The indemnity and contribution agreements contained in this Section are in addition to
any liability that the Indemnifying Parties may have to the Indemnified Parties.
6. Reports Under the 1934 Act.
With a view to making available to the Holders the benefits of Rule 144 promulgated under the
Securities Act or any other similar rule or regulation of the Commission that may at any time
permit the Holders to sell securities of the Company to the public without registration (“Rule
144”), the Company agrees to:
(a) make and keep public information available, as those terms are understood and defined in
Rule 144;
(b) file with the Commission in a timely manner all reports and other documents required of
the Company under the Securities Act and the Securities Exchange Act of 1934, as amended (the
“1934 Act”) so long as the Company remains subject to such requirements and the filing of
such reports and other documents is required for the applicable provisions of Rule 144; and
(c) furnish to each Holder so long as such Holder owns Registrable Securities, promptly upon
request, (i) a written statement by the Company, if true, that it has complied with the reporting
requirements of Rule 144, the Securities Act and the 1934 Act, (ii) a copy of the most recent
annual or quarterly report of the Company and such other reports and documents so filed by the
Company, and (iii) such other information as may be reasonably requested to permit the Holders to
sell such securities pursuant to Rule 144 without registration.
7. Miscellaneous
(a) Piggyback on Registrations. The Company and its security holders (other
than the Holders in such capacity pursuant hereto) designated by the Company may include
securities of the Company in the Registration Statement in addition to the Registrable
Securities.
(b) Compliance. Each Holder covenants and agrees that it will comply with the
prospectus delivery requirements of the Securities Act as applicable or an exemption
therefrom to it in connection with sales of Registrable Securities pursuant to a
Registration Statement.
- 9 -
(c) Discontinued Disposition. Each Holder agrees by its acquisition of
Registrable Securities that, upon receipt of a notice from the Company of the occurrence of
any event of the kind described in Section 3(c), such Holder will forthwith discontinue
disposition of such Registrable Securities under a Registration Statement until it is
advised in writing (the “Advice”) by the Company that the use of the applicable
Prospectus (as it may have been supplemented or amended) may be resumed. The Company will
use its best efforts to ensure that the use of the Prospectus may be resumed as promptly as
it practicable.
(d) Amendments and Waivers. The provisions of this Agreement, including the
provisions of this sentence, may not be amended, modified or supplemented, and waivers or
consents to departures from the provisions hereof may not be given, unless the same shall be
in writing and signed by the Company and the Holders of at least a majority the then
outstanding Registrable Securities. Notwithstanding the foregoing, a waiver or consent to
depart from the provisions hereof with respect to a matter that relates exclusively to the
rights of Holders and that does not directly or indirectly affect the rights of other
Holders may be given by Holders of all of the Registrable Securities to which such waiver or
consent relates; provided, however, that the provisions of this sentence may
not be amended, modified, or supplemented except in accordance with the provisions of the
immediately preceding sentence.
(e) Notices. Any and all notices or other communications or
deliveries required or permitted to be provided hereunder shall be delivered as set forth in
the Purchase Agreement, as the case may be.

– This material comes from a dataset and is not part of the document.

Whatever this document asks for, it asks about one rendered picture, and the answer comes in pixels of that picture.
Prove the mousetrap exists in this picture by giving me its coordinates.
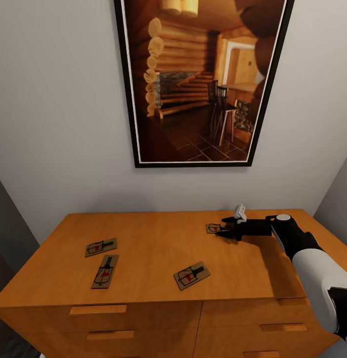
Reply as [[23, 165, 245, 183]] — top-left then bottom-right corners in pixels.
[[91, 255, 119, 289], [85, 238, 117, 258], [173, 261, 211, 291], [206, 224, 232, 234]]

(f) Successors and Assigns. This Agreement shall inure to the benefit of and be
binding upon the successors and permitted assigns of each of the parties and shall inure to
the benefit of each Holder. The Company may not assign its rights (except by merger) or
obligations hereunder without the prior written consent of at least a majority of the
Holders of the then-outstanding Registrable Securities. The rights under this Agreement
shall be automatically assignable by any Holder to any transferee of 50% or more of such
Holder’s Registrable Securities if: (i) such Holder agrees in writing with the transferee or
assignee to assign such rights and a copy of such agreement is furnished to the Company
promptly after such assignment; (ii) the Company is, promptly after such transfer or
assignment, furnished with written notice of (a) the name and address of such transferee or
assignee and (b) the securities with respect to which such registration rights are being
transferred or assigned; (iii) immediately following such transfer or assignment the further
disposition of such securities by the transferee or assignee is restricted under the
Securities Act and applicable state securities laws; (iv) at or before the time the Company
receives the written notice contemplated by clause (ii) of this sentence the transferee or
assignee agrees in writing with the Company to be bound by all of the provisions contained
herein; and (v) such transfer shall have been made in accordance with the applicable
requirements of the Purchase Agreement.
- 10 -
(g) No Inconsistent Agreements. Neither the Company nor any of its Subsidiaries
has entered, as of the date hereof, nor shall the Company or any of its Subsidiaries, on or
after the date of this Agreement, enter into any agreement with respect to its securities,
that would have the effect of impairing the rights granted to the Holders in this Agreement
or otherwise conflicts with the provisions hereof.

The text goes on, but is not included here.